▶ [Your assignment] The answer must consist of every line in the records that contains the word "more".

(Input data)

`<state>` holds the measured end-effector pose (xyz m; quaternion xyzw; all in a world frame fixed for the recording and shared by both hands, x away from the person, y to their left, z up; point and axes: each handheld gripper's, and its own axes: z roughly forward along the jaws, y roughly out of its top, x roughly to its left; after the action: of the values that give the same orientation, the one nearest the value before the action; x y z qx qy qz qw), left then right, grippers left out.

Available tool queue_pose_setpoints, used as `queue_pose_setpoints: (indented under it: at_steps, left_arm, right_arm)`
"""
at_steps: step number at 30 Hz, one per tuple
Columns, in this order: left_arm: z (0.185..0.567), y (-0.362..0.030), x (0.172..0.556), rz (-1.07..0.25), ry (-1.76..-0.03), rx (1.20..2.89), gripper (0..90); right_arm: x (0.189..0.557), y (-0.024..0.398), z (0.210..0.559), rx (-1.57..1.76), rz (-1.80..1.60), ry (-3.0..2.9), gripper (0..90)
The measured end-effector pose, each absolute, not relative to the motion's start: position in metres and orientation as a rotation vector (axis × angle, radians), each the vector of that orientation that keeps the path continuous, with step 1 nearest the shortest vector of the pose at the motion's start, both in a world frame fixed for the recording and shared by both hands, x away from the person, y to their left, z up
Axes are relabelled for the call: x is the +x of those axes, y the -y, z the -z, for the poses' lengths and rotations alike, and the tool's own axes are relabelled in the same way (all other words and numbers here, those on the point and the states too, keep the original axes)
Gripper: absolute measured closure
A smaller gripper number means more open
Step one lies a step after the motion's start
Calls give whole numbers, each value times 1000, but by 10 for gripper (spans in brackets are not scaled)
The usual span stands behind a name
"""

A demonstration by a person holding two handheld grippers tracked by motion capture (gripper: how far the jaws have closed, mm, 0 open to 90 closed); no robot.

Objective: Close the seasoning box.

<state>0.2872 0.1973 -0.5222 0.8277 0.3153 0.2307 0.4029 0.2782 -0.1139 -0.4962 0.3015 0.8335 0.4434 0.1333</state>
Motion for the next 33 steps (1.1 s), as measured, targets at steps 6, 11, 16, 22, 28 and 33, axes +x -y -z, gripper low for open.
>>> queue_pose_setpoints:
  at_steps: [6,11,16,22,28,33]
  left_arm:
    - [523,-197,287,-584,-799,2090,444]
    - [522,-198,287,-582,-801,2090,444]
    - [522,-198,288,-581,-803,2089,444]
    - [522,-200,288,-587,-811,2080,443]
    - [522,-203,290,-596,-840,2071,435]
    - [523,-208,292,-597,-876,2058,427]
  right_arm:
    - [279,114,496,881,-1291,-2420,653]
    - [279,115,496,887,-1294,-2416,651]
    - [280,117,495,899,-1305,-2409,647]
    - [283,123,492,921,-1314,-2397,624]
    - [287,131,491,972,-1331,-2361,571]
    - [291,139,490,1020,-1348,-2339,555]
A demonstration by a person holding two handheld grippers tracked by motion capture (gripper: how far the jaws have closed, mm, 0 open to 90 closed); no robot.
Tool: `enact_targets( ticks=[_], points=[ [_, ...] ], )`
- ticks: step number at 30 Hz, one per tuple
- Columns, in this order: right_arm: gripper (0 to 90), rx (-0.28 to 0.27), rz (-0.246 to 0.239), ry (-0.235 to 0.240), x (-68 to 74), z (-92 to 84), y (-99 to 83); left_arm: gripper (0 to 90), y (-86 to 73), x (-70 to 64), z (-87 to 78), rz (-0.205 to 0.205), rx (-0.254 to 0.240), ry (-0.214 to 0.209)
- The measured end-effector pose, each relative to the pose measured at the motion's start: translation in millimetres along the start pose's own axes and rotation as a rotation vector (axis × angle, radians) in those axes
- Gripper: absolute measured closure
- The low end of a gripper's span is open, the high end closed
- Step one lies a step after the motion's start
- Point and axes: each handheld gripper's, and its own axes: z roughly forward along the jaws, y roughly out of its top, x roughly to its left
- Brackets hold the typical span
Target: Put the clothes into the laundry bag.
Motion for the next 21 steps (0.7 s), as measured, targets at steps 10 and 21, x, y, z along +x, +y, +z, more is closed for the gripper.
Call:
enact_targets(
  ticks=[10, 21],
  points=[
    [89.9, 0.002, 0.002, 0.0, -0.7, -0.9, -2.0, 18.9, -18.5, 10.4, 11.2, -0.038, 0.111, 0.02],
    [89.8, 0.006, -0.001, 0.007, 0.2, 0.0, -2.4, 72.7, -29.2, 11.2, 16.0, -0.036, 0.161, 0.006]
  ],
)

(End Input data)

▶ [Written response]
A smaller gripper number means more open
Motion for the next 21 steps (0.7 s), as measured, targets at steps 10 and 21, x, y, z along +x, +y, +z, more is closed for the gripper.

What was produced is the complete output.